> Aim of the exercise
Every line in the records below with the string "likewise" needs to be copied out.

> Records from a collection
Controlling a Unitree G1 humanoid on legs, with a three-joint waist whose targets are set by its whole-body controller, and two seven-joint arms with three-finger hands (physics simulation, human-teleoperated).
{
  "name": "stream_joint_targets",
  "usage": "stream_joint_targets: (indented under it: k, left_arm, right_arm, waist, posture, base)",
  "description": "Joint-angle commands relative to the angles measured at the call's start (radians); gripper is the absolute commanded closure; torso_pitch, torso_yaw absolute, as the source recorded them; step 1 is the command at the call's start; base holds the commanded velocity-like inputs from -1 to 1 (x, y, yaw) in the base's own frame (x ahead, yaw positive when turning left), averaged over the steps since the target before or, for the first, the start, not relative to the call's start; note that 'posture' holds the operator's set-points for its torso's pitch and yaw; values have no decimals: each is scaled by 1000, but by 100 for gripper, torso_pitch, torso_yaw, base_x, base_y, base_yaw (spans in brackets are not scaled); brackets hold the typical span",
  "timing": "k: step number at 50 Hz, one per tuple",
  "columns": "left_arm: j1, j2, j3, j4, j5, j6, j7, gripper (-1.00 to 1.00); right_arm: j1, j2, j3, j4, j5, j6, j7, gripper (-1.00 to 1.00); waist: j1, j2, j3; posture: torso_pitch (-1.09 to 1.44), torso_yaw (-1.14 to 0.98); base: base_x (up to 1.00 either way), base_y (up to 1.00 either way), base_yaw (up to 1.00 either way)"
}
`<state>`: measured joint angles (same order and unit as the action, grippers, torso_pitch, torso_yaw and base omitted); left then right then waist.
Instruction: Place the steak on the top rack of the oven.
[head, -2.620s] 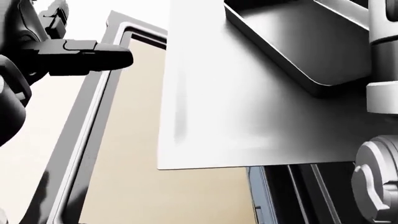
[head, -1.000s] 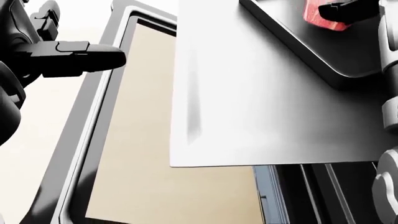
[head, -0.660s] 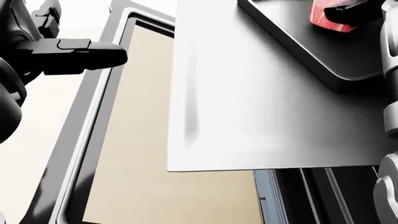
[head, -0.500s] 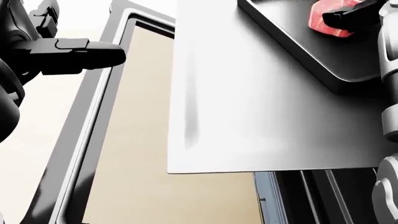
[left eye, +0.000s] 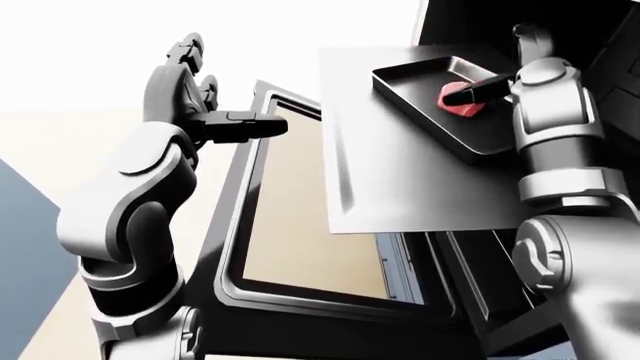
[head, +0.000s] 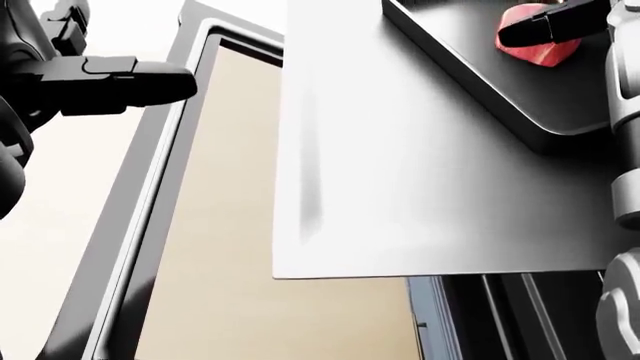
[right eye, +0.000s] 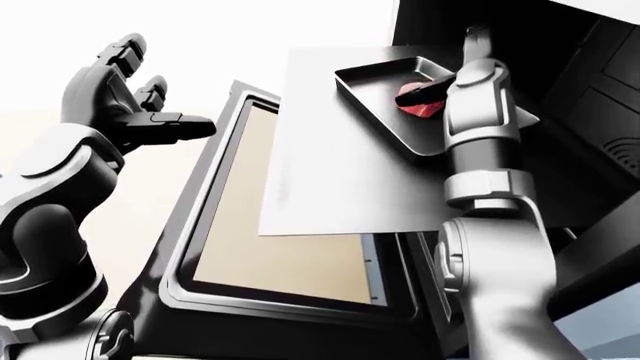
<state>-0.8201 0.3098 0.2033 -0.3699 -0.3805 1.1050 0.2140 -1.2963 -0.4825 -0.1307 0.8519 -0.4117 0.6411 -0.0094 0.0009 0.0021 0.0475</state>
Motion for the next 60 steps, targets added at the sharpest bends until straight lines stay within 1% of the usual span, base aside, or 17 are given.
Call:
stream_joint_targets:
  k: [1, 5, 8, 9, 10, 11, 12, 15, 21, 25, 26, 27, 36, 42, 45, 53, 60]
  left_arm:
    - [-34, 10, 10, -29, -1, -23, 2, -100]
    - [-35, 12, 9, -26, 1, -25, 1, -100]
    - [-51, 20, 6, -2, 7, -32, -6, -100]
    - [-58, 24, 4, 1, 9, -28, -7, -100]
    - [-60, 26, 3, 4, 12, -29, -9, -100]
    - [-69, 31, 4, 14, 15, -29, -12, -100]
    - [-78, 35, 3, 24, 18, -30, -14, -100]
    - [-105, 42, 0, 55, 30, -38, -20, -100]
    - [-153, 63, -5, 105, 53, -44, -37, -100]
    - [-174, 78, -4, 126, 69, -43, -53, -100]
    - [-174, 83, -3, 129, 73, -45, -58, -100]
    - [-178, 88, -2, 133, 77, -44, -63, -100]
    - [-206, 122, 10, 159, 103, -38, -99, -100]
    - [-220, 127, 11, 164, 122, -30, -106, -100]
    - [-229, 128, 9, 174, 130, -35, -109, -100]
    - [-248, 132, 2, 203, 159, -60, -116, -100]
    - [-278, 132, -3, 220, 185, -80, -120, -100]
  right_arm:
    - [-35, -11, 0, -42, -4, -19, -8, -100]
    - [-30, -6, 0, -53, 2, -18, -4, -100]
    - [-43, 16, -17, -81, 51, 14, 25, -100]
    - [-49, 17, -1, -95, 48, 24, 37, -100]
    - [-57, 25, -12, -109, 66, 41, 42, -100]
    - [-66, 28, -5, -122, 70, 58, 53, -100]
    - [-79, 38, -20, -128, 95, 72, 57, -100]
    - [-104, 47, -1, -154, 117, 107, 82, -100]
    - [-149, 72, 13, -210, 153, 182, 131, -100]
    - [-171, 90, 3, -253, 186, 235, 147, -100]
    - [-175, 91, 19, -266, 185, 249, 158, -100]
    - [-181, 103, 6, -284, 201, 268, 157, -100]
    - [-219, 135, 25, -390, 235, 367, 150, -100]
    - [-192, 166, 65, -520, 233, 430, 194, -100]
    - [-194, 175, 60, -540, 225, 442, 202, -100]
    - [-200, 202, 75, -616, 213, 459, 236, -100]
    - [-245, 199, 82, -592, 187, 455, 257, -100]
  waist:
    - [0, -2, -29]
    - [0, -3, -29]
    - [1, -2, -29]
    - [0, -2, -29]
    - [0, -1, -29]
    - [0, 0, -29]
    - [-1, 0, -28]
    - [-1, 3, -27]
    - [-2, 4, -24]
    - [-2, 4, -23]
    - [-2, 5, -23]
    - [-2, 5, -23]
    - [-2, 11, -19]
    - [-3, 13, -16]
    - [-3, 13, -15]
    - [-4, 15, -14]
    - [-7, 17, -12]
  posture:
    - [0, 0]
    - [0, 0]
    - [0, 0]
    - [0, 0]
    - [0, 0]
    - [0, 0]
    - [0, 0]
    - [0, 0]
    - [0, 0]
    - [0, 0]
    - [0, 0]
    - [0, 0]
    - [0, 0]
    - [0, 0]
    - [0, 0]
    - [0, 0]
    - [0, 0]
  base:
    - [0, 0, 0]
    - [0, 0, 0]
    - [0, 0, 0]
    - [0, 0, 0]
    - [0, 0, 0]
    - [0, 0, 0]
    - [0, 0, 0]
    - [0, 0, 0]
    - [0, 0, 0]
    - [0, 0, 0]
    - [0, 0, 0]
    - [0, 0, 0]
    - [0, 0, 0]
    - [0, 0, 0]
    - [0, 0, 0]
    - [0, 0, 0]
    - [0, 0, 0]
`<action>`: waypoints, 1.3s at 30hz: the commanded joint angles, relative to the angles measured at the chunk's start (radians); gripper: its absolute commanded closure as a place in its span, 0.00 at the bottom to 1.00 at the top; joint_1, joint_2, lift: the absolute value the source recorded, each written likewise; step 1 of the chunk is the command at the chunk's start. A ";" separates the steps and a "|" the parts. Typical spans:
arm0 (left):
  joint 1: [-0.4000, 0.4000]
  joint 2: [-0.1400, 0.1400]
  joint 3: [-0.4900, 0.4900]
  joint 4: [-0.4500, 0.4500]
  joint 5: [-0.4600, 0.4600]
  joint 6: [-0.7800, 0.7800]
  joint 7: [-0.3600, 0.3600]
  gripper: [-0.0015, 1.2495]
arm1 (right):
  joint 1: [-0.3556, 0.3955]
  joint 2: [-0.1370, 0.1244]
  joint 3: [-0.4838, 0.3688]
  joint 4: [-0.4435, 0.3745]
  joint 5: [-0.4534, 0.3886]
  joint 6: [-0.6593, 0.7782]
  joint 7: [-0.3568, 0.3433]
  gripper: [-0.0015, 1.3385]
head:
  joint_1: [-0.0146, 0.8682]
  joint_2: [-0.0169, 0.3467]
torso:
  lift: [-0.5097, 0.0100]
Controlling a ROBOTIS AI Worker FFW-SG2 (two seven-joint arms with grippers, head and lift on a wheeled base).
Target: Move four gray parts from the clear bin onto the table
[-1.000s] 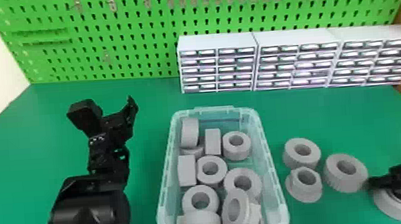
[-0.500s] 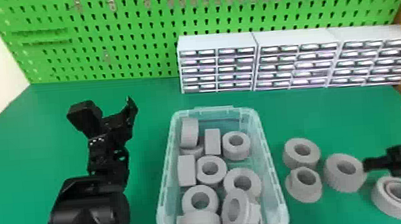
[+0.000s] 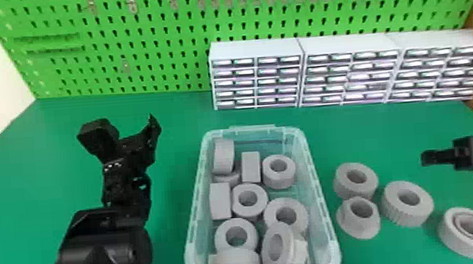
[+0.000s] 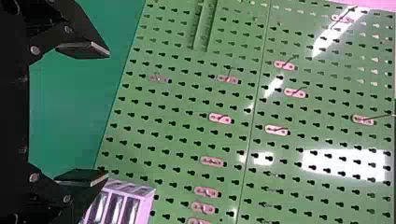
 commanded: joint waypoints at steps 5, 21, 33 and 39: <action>0.001 0.001 0.002 0.000 -0.001 0.000 -0.002 0.28 | 0.029 0.026 -0.045 -0.058 -0.047 -0.087 0.000 0.39 | 0.80 0.24 | 0.88; 0.001 0.001 0.004 -0.002 -0.001 0.000 -0.005 0.28 | 0.116 0.052 -0.098 -0.061 -0.060 -0.374 0.000 0.39 | 0.80 0.24 | 0.88; 0.001 0.001 0.007 -0.002 0.001 0.001 -0.011 0.28 | 0.197 0.060 -0.100 -0.074 0.001 -0.683 0.002 0.39 | 0.80 0.24 | 0.88; 0.000 0.001 0.010 -0.002 0.003 0.005 -0.031 0.28 | 0.227 0.096 -0.132 -0.068 0.049 -0.808 0.009 0.39 | 0.80 0.24 | 0.88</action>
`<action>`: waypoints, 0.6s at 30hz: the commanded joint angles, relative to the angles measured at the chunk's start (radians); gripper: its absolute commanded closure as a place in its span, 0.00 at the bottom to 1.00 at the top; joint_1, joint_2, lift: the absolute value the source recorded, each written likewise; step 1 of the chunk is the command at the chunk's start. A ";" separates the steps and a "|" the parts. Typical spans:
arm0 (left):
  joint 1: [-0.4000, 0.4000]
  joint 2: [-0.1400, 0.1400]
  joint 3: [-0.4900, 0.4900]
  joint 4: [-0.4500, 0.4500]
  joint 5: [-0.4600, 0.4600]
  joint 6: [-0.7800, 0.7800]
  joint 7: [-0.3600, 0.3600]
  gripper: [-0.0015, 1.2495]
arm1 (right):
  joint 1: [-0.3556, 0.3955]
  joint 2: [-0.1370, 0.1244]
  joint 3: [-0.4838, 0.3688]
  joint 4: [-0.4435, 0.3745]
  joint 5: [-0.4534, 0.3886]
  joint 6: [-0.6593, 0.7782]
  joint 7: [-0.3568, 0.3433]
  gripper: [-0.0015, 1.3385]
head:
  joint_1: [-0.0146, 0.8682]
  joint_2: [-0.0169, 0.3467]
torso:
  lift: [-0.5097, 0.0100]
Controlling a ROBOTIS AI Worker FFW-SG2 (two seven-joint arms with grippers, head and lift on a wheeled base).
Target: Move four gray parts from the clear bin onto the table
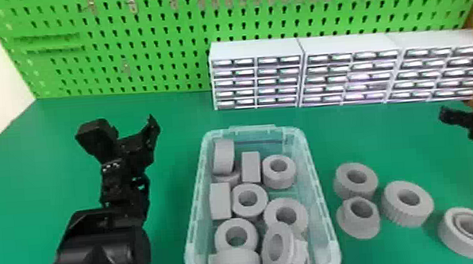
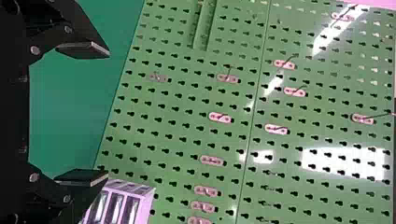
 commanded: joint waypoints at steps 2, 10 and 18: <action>-0.005 0.000 0.001 -0.005 0.006 0.012 -0.017 0.28 | 0.025 0.035 -0.034 0.006 0.060 -0.103 0.024 0.39 | 0.80 0.24 | 0.88; -0.008 0.000 0.007 -0.049 -0.023 0.063 -0.026 0.28 | 0.065 0.039 -0.024 0.017 0.130 -0.273 0.048 0.39 | 0.80 0.24 | 0.88; -0.008 0.000 0.018 -0.129 -0.135 0.161 -0.029 0.28 | 0.094 0.051 -0.050 0.020 0.175 -0.355 0.073 0.39 | 0.80 0.24 | 0.88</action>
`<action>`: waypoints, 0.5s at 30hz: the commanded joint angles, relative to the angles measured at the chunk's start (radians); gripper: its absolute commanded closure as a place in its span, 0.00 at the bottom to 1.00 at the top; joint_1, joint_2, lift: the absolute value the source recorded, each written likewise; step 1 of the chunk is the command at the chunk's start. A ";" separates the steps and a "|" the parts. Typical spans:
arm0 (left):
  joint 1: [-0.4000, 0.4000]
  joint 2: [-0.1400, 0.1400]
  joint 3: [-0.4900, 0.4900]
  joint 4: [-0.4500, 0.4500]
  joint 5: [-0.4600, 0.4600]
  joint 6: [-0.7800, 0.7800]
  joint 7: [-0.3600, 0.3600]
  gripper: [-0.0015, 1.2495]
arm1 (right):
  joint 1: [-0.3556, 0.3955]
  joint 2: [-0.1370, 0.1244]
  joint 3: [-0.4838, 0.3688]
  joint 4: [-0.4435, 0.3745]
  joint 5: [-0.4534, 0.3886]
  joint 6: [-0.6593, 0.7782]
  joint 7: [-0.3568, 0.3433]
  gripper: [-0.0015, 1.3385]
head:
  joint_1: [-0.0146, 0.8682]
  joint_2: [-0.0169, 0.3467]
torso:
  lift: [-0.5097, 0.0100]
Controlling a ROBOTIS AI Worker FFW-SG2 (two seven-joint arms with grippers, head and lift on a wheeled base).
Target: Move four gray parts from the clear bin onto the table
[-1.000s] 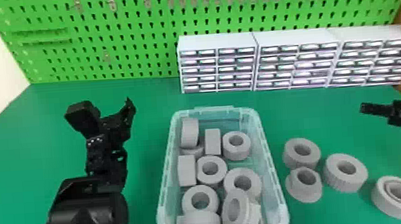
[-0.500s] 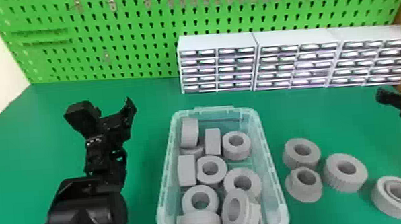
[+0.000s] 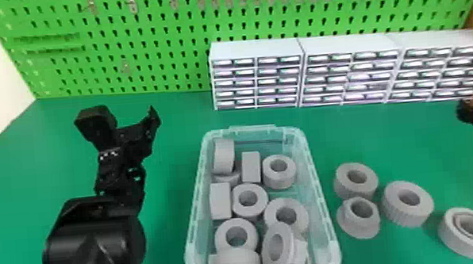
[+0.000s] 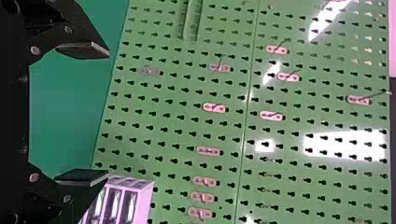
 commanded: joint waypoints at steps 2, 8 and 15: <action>0.001 0.000 0.008 -0.066 -0.108 0.077 0.000 0.28 | 0.021 0.005 -0.016 0.002 0.029 -0.040 0.023 0.39 | 0.80 0.24 | 0.88; 0.006 -0.001 0.008 -0.103 -0.189 0.123 -0.014 0.28 | 0.048 0.023 -0.013 0.000 0.080 -0.141 0.028 0.39 | 0.80 0.24 | 0.88; 0.006 -0.013 0.031 -0.112 -0.189 0.148 -0.074 0.28 | 0.067 0.062 -0.054 -0.009 0.107 -0.231 0.081 0.39 | 0.80 0.24 | 0.88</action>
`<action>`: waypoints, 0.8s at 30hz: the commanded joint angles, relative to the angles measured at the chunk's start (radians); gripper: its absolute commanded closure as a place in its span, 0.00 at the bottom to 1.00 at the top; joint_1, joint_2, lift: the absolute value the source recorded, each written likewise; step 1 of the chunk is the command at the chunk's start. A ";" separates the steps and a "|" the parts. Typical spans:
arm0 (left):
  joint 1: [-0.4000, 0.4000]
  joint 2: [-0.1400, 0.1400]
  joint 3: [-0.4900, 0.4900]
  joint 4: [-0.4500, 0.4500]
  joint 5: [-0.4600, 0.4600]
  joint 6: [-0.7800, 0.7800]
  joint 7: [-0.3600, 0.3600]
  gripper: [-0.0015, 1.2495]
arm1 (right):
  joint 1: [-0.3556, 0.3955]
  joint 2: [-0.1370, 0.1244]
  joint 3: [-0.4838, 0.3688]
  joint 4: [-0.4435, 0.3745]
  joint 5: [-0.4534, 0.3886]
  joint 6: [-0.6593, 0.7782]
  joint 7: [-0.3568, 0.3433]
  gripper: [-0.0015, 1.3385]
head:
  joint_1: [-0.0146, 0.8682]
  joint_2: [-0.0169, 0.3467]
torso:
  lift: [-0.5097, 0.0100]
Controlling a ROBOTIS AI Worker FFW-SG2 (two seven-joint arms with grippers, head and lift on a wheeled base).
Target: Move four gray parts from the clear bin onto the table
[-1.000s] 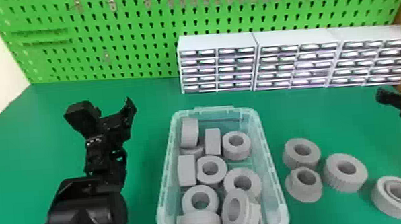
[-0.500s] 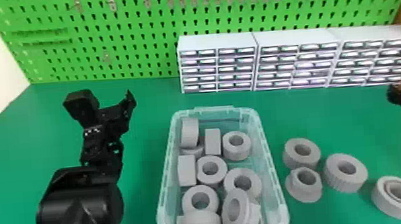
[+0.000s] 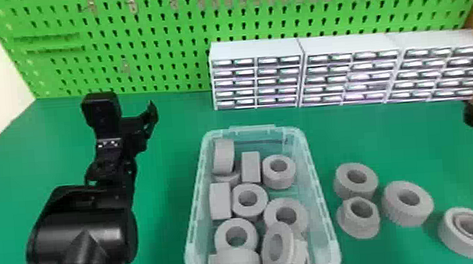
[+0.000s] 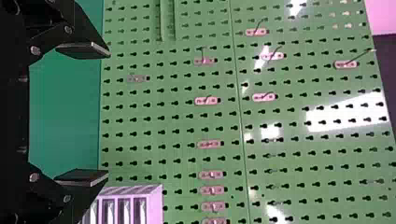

> Answer to the problem
`<action>`: waypoints, 1.3s at 30hz: the commanded joint angles, relative to the angles measured at the chunk's start (radians); gripper: its absolute commanded closure as a place in its span, 0.00 at the bottom to 1.00 at the top; joint_1, joint_2, lift: the absolute value the source recorded, each written likewise; step 1 of the chunk is the command at the chunk's start. A ";" separates the steps and a "|" the parts. Typical spans:
`<action>`: waypoints, 0.6s at 30hz: the commanded joint angles, relative to the angles measured at the chunk's start (radians); gripper: its absolute commanded closure as a place in its span, 0.00 at the bottom to 1.00 at the top; joint_1, joint_2, lift: the absolute value the source recorded, each written likewise; step 1 of the chunk is the command at the chunk's start. A ";" separates the steps and a "|" the parts. Typical spans:
`<action>`: waypoints, 0.5s at 30hz: the commanded joint angles, relative to the angles measured at the chunk's start (radians); gripper: its absolute commanded closure as a place in its span, 0.00 at the bottom to 1.00 at the top; joint_1, joint_2, lift: the absolute value the source recorded, each written likewise; step 1 of the chunk is the command at the chunk's start. A ";" separates the steps and a "|" the parts. Typical spans:
`<action>`: waypoints, 0.8s at 30hz: the commanded joint angles, relative to the angles measured at the chunk's start (radians); gripper: its absolute commanded closure as a place in its span, 0.00 at the bottom to 1.00 at the top; joint_1, joint_2, lift: the absolute value the source recorded, each written likewise; step 1 of the chunk is the command at the chunk's start. A ";" separates the steps and a "|" the parts. Typical spans:

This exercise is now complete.